Scientific classification
- Kingdom: Plantae
- Clade: Tracheophytes
- Clade: Angiosperms
- Clade: Monocots
- Order: Liliales
- Family: Liliaceae
- Subfamily: Lilioideae
- Tribe: Lilieae
- Genus: Erythronium
- Species: E. mesochoreum
- Binomial name: Erythronium mesochoreum Knerr

= Erythronium mesochoreum =

- Genus: Erythronium
- Species: mesochoreum
- Authority: Knerr

Species of flowering plant

Erythronium mesochoreum, the prairie fawn lily or midland fawnlily, is a plant species in the lily family, native to the US states of Illinois, Iowa, Indiana, Nebraska, Kansas, Missouri, Oklahoma, Texas and Arkansas.

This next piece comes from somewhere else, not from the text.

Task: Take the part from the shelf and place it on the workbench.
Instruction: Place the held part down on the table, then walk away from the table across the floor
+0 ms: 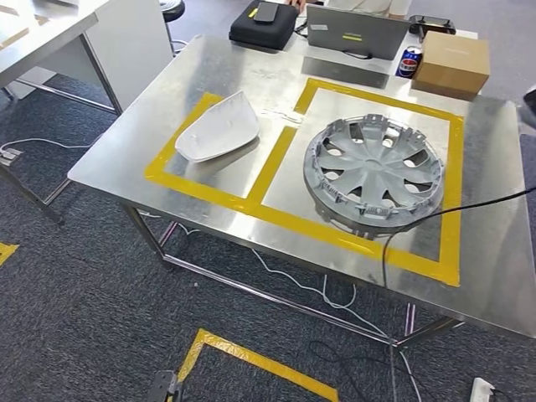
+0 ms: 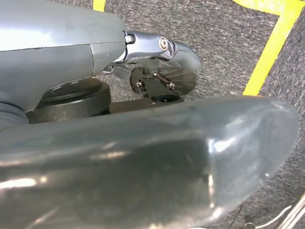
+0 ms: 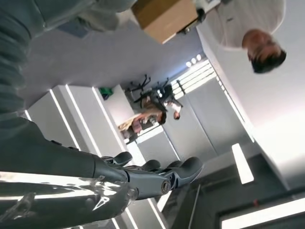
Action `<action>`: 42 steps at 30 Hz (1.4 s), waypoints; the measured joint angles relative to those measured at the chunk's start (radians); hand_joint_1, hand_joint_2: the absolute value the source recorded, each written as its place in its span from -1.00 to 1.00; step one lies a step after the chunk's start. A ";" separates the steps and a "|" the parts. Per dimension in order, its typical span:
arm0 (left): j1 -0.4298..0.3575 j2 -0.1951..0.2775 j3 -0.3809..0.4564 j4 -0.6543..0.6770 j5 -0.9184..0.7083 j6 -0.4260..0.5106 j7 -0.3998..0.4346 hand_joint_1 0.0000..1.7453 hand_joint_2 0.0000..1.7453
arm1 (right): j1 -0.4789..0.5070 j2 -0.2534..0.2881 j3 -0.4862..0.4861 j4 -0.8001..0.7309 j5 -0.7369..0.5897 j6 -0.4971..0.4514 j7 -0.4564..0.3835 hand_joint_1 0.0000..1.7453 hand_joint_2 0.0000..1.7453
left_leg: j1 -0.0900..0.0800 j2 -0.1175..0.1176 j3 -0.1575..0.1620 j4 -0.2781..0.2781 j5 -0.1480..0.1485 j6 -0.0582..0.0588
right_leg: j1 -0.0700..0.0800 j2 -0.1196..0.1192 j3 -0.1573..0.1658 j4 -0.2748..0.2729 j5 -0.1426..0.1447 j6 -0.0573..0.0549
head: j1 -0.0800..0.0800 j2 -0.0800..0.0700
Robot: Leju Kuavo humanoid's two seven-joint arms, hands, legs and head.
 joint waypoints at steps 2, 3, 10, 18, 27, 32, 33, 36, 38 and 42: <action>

Erythronium mesochoreum forms flattened to egg-shaped corms up to 25 mm long. The corms grow offsets in a manner similar to tulips, creating new plants as well as setting seed. Leaves are elliptic to lanceolate, up to 14 cm long. Scape is up to 15 cm tall, bearing only one flower. Tepals are spreading at flowering time, white with blue or purple tinge on the underside and a yellow spot on the upper side. Anthers are yellow, and style is white.

==Cultivation==
Prairie fawn lily is grown by wildflower gardeners particularly in areas in or near its habitat in the plains. It shows some adaptation to being grown in drier areas such as South Dakota.